WHAT TO DO: Don't include any picture when you restate the data word for word.

DATA TO PROCESS:
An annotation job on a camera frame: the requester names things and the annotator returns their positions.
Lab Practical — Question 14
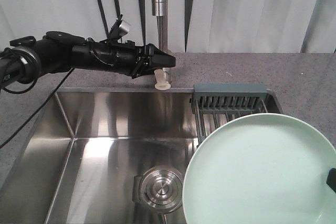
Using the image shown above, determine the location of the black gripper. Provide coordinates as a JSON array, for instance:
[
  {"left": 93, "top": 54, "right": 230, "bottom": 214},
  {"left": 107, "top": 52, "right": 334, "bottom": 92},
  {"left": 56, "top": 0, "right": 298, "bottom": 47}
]
[{"left": 89, "top": 41, "right": 176, "bottom": 79}]

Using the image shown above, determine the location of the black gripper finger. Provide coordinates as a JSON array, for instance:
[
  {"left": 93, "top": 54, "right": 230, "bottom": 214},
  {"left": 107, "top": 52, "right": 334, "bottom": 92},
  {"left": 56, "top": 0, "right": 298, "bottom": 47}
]
[{"left": 326, "top": 168, "right": 336, "bottom": 190}]

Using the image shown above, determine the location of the light green round plate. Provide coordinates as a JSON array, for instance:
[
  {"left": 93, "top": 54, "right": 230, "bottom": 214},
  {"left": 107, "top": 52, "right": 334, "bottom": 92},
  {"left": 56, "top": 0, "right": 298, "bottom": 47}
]
[{"left": 183, "top": 113, "right": 335, "bottom": 223}]

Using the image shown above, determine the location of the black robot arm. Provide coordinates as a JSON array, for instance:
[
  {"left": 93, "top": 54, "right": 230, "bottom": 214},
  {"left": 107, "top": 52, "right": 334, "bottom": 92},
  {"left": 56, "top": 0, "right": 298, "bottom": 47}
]
[{"left": 1, "top": 31, "right": 176, "bottom": 91}]

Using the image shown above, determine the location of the white pleated curtain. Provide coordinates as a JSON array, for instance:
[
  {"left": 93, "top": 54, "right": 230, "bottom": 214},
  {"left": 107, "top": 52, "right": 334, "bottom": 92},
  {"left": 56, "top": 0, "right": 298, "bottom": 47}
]
[{"left": 1, "top": 0, "right": 335, "bottom": 53}]

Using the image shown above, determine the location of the stainless steel faucet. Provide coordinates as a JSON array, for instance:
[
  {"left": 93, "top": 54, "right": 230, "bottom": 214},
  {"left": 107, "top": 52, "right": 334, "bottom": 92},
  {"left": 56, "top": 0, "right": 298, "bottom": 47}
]
[{"left": 152, "top": 0, "right": 171, "bottom": 91}]

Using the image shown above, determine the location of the stainless steel sink basin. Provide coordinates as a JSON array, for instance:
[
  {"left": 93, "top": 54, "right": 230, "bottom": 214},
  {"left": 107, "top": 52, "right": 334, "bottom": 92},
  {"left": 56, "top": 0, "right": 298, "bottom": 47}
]
[{"left": 1, "top": 88, "right": 198, "bottom": 223}]

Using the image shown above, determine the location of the round steel sink drain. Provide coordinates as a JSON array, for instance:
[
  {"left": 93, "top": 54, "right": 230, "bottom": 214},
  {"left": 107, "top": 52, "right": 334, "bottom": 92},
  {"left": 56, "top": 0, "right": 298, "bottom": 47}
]
[{"left": 132, "top": 165, "right": 183, "bottom": 215}]

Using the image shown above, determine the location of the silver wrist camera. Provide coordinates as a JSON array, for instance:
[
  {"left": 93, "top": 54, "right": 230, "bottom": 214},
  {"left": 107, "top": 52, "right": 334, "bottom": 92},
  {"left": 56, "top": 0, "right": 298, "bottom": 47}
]
[{"left": 108, "top": 14, "right": 131, "bottom": 40}]

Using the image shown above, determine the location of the teal wire dish rack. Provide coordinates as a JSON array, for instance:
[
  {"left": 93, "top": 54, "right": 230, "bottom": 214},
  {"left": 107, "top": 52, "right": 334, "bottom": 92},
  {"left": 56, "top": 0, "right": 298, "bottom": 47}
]
[{"left": 191, "top": 83, "right": 279, "bottom": 144}]

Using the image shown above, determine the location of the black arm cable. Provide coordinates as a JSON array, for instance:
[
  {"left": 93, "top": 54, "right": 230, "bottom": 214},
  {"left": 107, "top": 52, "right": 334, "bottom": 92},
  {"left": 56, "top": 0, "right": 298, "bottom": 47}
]
[{"left": 0, "top": 68, "right": 76, "bottom": 149}]

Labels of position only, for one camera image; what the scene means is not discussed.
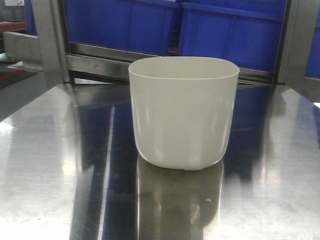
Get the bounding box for blue crate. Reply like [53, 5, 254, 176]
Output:
[305, 7, 320, 79]
[63, 0, 181, 56]
[24, 0, 37, 36]
[178, 0, 287, 72]

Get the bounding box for blue crate far left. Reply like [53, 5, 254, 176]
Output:
[24, 0, 37, 36]

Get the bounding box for steel shelf rack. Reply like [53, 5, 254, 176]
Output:
[3, 0, 320, 102]

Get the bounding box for white plastic bin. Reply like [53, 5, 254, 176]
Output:
[128, 56, 240, 171]

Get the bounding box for blue crate far right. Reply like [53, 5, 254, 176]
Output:
[305, 7, 320, 79]

EXPECTED OUTPUT:
An annotation job on a camera frame: the requester names things and the annotator returns their positions.
Lab Practical — Question 14
Using the image shown above, determine the location of the black gripper. Provide coordinates as a JSON array, for instance:
[
  {"left": 93, "top": 54, "right": 230, "bottom": 214},
  {"left": 107, "top": 52, "right": 334, "bottom": 92},
  {"left": 56, "top": 0, "right": 298, "bottom": 47}
]
[{"left": 89, "top": 41, "right": 176, "bottom": 79}]

Using the image shown above, determine the location of the black gripper finger. Provide coordinates as a JSON array, for instance:
[
  {"left": 93, "top": 54, "right": 230, "bottom": 214},
  {"left": 107, "top": 52, "right": 334, "bottom": 92},
  {"left": 56, "top": 0, "right": 298, "bottom": 47}
]
[{"left": 326, "top": 168, "right": 336, "bottom": 190}]

Using the image shown above, determine the location of the light green round plate. Provide coordinates as a JSON array, for instance:
[
  {"left": 93, "top": 54, "right": 230, "bottom": 214},
  {"left": 107, "top": 52, "right": 334, "bottom": 92},
  {"left": 56, "top": 0, "right": 298, "bottom": 47}
]
[{"left": 183, "top": 113, "right": 335, "bottom": 223}]

Using the image shown above, determine the location of the black robot arm. Provide coordinates as a JSON array, for instance:
[
  {"left": 93, "top": 54, "right": 230, "bottom": 214},
  {"left": 107, "top": 52, "right": 334, "bottom": 92},
  {"left": 56, "top": 0, "right": 298, "bottom": 47}
]
[{"left": 1, "top": 31, "right": 176, "bottom": 91}]

Using the image shown above, determine the location of the white pleated curtain. Provide coordinates as a JSON array, for instance:
[
  {"left": 93, "top": 54, "right": 230, "bottom": 214},
  {"left": 107, "top": 52, "right": 334, "bottom": 92},
  {"left": 56, "top": 0, "right": 298, "bottom": 47}
]
[{"left": 1, "top": 0, "right": 335, "bottom": 53}]

Using the image shown above, determine the location of the stainless steel faucet. Provide coordinates as a JSON array, for instance:
[
  {"left": 93, "top": 54, "right": 230, "bottom": 214},
  {"left": 107, "top": 52, "right": 334, "bottom": 92},
  {"left": 56, "top": 0, "right": 298, "bottom": 47}
]
[{"left": 152, "top": 0, "right": 171, "bottom": 91}]

Using the image shown above, determine the location of the stainless steel sink basin. Provide coordinates as a JSON array, for instance:
[
  {"left": 93, "top": 54, "right": 230, "bottom": 214},
  {"left": 107, "top": 52, "right": 334, "bottom": 92},
  {"left": 56, "top": 0, "right": 298, "bottom": 47}
]
[{"left": 1, "top": 88, "right": 198, "bottom": 223}]

Using the image shown above, determine the location of the round steel sink drain. Provide coordinates as a JSON array, for instance:
[
  {"left": 93, "top": 54, "right": 230, "bottom": 214},
  {"left": 107, "top": 52, "right": 334, "bottom": 92},
  {"left": 56, "top": 0, "right": 298, "bottom": 47}
]
[{"left": 132, "top": 165, "right": 183, "bottom": 215}]

Using the image shown above, determine the location of the silver wrist camera. Provide coordinates as a JSON array, for instance:
[
  {"left": 93, "top": 54, "right": 230, "bottom": 214},
  {"left": 107, "top": 52, "right": 334, "bottom": 92},
  {"left": 56, "top": 0, "right": 298, "bottom": 47}
]
[{"left": 108, "top": 14, "right": 131, "bottom": 40}]

Using the image shown above, determine the location of the teal wire dish rack. Provide coordinates as a JSON array, for instance:
[
  {"left": 93, "top": 54, "right": 230, "bottom": 214},
  {"left": 107, "top": 52, "right": 334, "bottom": 92},
  {"left": 56, "top": 0, "right": 298, "bottom": 47}
]
[{"left": 191, "top": 83, "right": 279, "bottom": 144}]

Using the image shown above, determine the location of the black arm cable. Provide coordinates as a JSON array, for instance:
[
  {"left": 93, "top": 54, "right": 230, "bottom": 214},
  {"left": 107, "top": 52, "right": 334, "bottom": 92},
  {"left": 56, "top": 0, "right": 298, "bottom": 47}
]
[{"left": 0, "top": 68, "right": 76, "bottom": 149}]

Labels of position only, for one camera image; what the scene means is not discussed.
Get the bounding box for blue crate. Reply like [53, 5, 254, 176]
Output:
[305, 7, 320, 79]
[63, 0, 181, 56]
[24, 0, 37, 36]
[178, 0, 287, 72]

Get the bounding box for blue crate far left. Reply like [53, 5, 254, 176]
Output:
[24, 0, 37, 36]

Get the bounding box for steel shelf rack. Reply like [53, 5, 254, 176]
Output:
[3, 0, 320, 102]

Get the bounding box for white plastic bin. Reply like [53, 5, 254, 176]
Output:
[128, 56, 240, 171]

Get the bounding box for blue crate far right. Reply like [53, 5, 254, 176]
Output:
[305, 7, 320, 79]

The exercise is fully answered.